Architect
PROMPT LOGIC SYSTEMS
Prompt Engineering for Builders
Stop writing stories. Start building software with natural language logic.
0. LLM as a Processor
In this course, we treat the AI as a Stateless CPU. Your prompt is the Instruction Set. Builders don't "chat"; they design execution environments.
Validation: Should a builder treat AI as a "Creative Writer" or a "Logic Processor"?
1. The Markdown Schema
AI understands hierarchy best through Markdown. Learn to use # Headers for Sections and - Bullets for rules to prevent "instruction bleeding."
Validation: Which syntax (# or *) is best for defining high-level system sections?
2. Dynamic Injection
Builders use placeholders like {{USER_INPUT}} or [DATA]. This separates the Code (Prompt) from the Data (Input).

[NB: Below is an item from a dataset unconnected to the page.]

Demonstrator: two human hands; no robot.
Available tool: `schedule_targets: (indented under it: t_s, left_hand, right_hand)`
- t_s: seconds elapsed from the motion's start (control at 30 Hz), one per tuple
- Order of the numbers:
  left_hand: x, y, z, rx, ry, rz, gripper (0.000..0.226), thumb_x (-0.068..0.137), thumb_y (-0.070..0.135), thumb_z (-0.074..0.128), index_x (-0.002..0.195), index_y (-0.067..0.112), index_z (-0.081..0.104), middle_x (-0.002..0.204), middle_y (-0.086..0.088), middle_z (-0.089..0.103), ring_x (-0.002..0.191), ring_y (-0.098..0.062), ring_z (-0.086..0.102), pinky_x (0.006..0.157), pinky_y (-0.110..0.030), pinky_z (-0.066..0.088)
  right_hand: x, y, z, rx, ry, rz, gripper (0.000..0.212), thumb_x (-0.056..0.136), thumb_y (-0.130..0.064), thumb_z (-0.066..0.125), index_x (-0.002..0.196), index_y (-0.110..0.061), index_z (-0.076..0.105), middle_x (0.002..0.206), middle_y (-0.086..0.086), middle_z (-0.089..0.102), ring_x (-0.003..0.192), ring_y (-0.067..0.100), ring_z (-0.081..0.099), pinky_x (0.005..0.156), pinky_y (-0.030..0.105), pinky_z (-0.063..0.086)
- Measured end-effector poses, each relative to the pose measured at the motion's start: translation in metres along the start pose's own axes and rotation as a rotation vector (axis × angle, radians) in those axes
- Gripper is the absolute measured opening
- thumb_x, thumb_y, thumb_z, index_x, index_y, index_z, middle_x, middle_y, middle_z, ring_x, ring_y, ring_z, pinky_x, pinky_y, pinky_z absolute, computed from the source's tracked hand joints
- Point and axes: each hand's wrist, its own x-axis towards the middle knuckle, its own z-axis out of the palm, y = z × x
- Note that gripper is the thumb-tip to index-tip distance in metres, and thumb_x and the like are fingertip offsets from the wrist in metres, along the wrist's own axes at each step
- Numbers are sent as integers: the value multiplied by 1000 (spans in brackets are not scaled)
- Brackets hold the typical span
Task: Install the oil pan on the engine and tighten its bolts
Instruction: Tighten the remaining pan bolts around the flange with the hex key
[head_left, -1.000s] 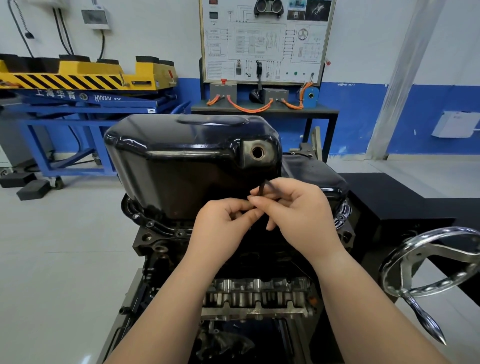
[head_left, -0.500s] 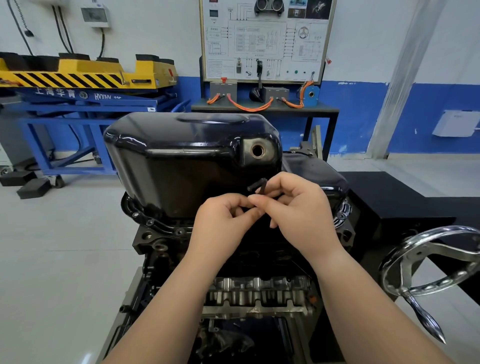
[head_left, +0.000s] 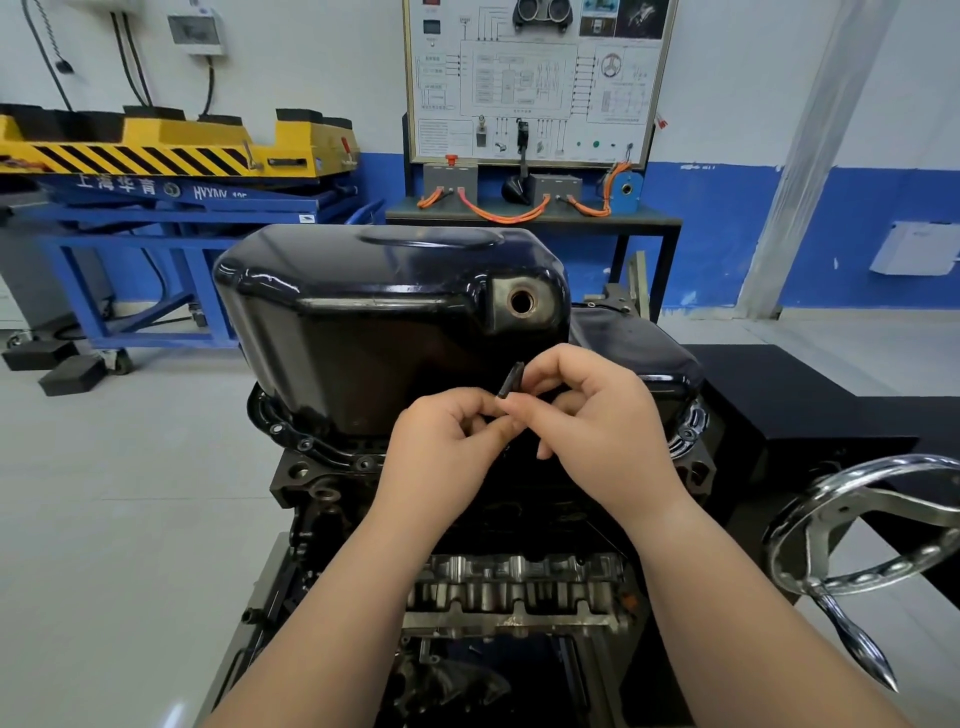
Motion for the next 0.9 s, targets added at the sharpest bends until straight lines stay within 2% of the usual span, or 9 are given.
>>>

Validation: What do we call the technique of separating the prompt from the user's specific data?
3. Negative Constraints
Programming is defined by what the system cannot do. Learn to define "Boundary Walls" to prevent hallucinations and scope creep.
Validation: If you want to stop the AI from talking, do you set a "Goal" or a "Constraint"?
4. JSON Enforcement
To use AI in an app, you need valid data objects. Learn to force the AI to only output Pure JSON with zero conversational filler.
Validation: What data format is best for connecting AI output to a web app?
5. Scaling the Traffic
Once your prompt is a "Tool," you need users. Learn to build a landing page that hosts your prompt as a service to generate online traffic.
Validation: What do we call the flow of visitors coming to use your AI tool?